I could see him waiting at the end of the hall, shifting his weight restlessly.
Then Trouble abruptly knocked past my shoulder-Angela, in other words. She had her eyes fixed on the kid.
Not good.
I started to jog after her. But I had only gone a few paces when my mind registered what I had just passed.
A really, really cute blonde.
Two seconds later and I was at her side. "Hey there, I'm Two-Bit."
She blushed and giggled. "I'm Casey."
"What's a cute chick like you doing wandering around the halls all by her lonesome?" I waggled my eyebrows at her.
"Well, I'm not alone anymore, am I?" She smiled flirtatiously.
Beat that, Ponyboy! I can get a girl even with a busted nose! Oh wait. Ponyboy! The smile dropped from my face. "Will you excuse me for a minute, Casey?"
She frowned in confusion. "I guess."
I darted off to where I had last seen the kid.
He was backed into a corner with Angela's hands on either side of him. His face was absolutely mortified.
Think of something! Think of something! I reached the pair just as Angela stated, "You know, you're a hard guy to find."
"Ponyboy!" I screamed.
Both of them jerked in surprise and looked at me.

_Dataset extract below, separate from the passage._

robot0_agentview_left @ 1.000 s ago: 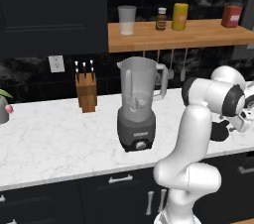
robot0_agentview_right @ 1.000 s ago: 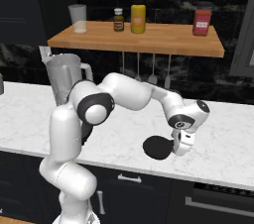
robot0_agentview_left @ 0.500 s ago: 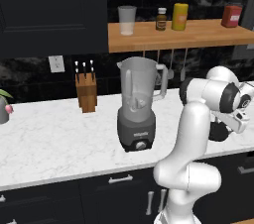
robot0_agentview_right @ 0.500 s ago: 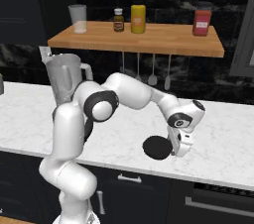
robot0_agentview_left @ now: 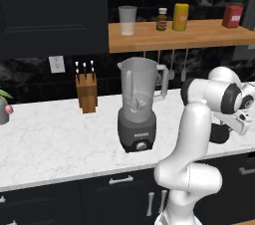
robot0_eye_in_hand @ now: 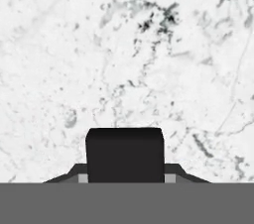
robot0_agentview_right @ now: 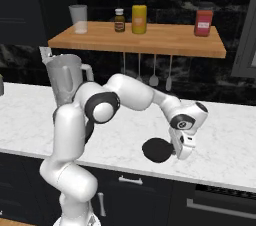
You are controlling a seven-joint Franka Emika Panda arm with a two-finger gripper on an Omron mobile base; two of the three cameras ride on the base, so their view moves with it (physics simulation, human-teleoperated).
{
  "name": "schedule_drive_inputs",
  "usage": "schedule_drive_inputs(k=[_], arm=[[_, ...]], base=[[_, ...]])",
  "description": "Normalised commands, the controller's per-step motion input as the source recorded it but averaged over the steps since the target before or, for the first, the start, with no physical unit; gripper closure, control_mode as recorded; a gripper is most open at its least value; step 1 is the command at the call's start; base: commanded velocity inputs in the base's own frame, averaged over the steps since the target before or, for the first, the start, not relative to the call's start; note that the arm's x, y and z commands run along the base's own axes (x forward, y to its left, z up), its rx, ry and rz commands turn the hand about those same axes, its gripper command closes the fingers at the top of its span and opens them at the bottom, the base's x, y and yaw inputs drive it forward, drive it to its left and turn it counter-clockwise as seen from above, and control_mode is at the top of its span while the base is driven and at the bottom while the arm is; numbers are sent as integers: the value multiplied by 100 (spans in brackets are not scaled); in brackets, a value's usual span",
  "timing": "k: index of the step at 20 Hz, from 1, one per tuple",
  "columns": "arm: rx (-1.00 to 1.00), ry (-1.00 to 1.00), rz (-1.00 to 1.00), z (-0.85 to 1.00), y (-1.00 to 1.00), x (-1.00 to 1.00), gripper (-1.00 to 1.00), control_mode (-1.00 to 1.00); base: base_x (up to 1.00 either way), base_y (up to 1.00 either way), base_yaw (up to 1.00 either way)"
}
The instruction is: Close the lid blender by securely placing the lid on top.
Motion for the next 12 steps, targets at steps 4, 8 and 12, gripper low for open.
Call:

I ran forward and pulled the kid away from the chick. A few faked sobs escaped my lips to add to the dramatic effect. "You have to come quick! Chuckles is in trouble!"
Angela didn't look happy. "Who is Chuckles?"
"My cat!" I gasped. "She got hit by a car! They don't think she's going to make it-she's at the animal hospital thingymabob! Come on, Pone, I need you for moral support!"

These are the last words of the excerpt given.